Here's a concrete example. A government report claims "Policy X will create Y jobs," based on an input-output economic model using Bureau of Labor Statistics multipliers with an assumed Z% implementation rate.
Three challenges come in. A grad student points out the multipliers are from 2010 data and labor markets have shifted significantly since then — and shows more recent studies with lower multipliers. A credentialed think tank responds: "This model is standard in the field, used by top economists." Your uncle the accountant notices the Z% implementation rate assumes mandatory participation, but the actual legal text makes it voluntary.
The grad student's challenge is methodologically valid and survives scrutiny. The think tank's defense is appeal to authority — it doesn't address the outdated multipliers — and gets evaluated accordingly. Your uncle caught a genuine assumption error. The score that emerges: Quality around 40%, Linkage around 70%, Evidence Impact around 28%. The government's credentials didn't protect the weak methodology. Your uncle's lack of credentials didn't stop his valid challenge from counting.
This is how ReasonRank builds over time. People who make valid methodological challenges earn it. People whose challenges don't hold up lose it. The system doesn't care about your resume. It cares about whether your reasoning survives.
The foundational rule: Evidence quality is determined by arguments that survive challenge — not by the letterhead they came on.
The Iraq WMD Test Case
In 2002, the expert consensus included the CIA, Colin Powell's UN presentation, bipartisan Congressional support, and major media amplification. The dissenters included weapons inspector Scott Ritter, some intelligence analysts, the Knight Ridder bureau, and ordinary citizens saying "this doesn't add up."
Under the traditional system, credentials won. Under the ISE framework, argument quality wins. The government's claim that aluminum tubes proved a nuclear program faced an immediate methodological challenge: the tubes were the wrong specification for centrifuges, and the Department of Energy's own experts said so. The claim that a single second-hand source confirmed mobile biological labs failed the replication test and the independent verification test simultaneously.

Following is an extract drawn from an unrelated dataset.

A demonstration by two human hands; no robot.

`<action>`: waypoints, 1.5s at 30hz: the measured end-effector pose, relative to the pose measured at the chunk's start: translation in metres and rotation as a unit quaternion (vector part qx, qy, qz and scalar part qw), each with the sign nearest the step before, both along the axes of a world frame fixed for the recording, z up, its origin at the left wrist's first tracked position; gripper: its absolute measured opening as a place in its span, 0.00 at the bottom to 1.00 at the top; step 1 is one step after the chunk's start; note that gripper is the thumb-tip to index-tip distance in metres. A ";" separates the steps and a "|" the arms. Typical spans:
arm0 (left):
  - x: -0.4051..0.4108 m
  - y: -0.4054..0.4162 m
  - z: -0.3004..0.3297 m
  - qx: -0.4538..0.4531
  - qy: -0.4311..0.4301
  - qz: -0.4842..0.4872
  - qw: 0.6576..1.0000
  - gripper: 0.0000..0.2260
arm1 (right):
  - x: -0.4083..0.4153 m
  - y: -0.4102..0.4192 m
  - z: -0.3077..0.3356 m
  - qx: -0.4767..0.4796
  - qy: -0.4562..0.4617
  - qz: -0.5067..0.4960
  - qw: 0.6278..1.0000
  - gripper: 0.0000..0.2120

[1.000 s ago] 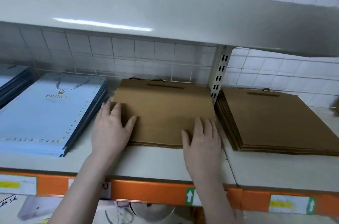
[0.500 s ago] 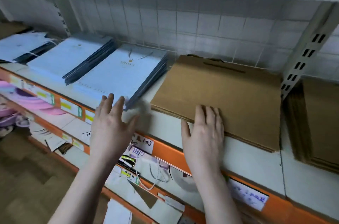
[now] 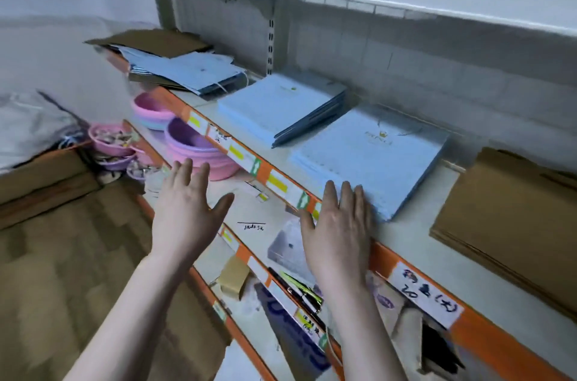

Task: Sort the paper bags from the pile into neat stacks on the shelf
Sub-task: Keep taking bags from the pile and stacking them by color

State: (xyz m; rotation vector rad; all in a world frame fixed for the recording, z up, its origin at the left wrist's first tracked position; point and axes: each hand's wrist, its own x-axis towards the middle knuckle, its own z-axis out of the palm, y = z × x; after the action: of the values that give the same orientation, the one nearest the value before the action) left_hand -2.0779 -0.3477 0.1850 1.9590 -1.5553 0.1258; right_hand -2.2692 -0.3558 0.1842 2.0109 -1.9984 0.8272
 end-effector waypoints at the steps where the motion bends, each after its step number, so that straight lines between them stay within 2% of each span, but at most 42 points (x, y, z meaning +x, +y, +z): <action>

The dissenters' core argument — "the evidence presented doesn't support the conclusion, and the details keep changing" — was falsifiable, survived scrutiny, and its predictions (no WMDs found post-invasion) were validated.
The dissenters would have earned ReasonRank. The credential-holders would have lost it. Because what mattered wasn't who had the fancy title. What mattered was whose arguments held up.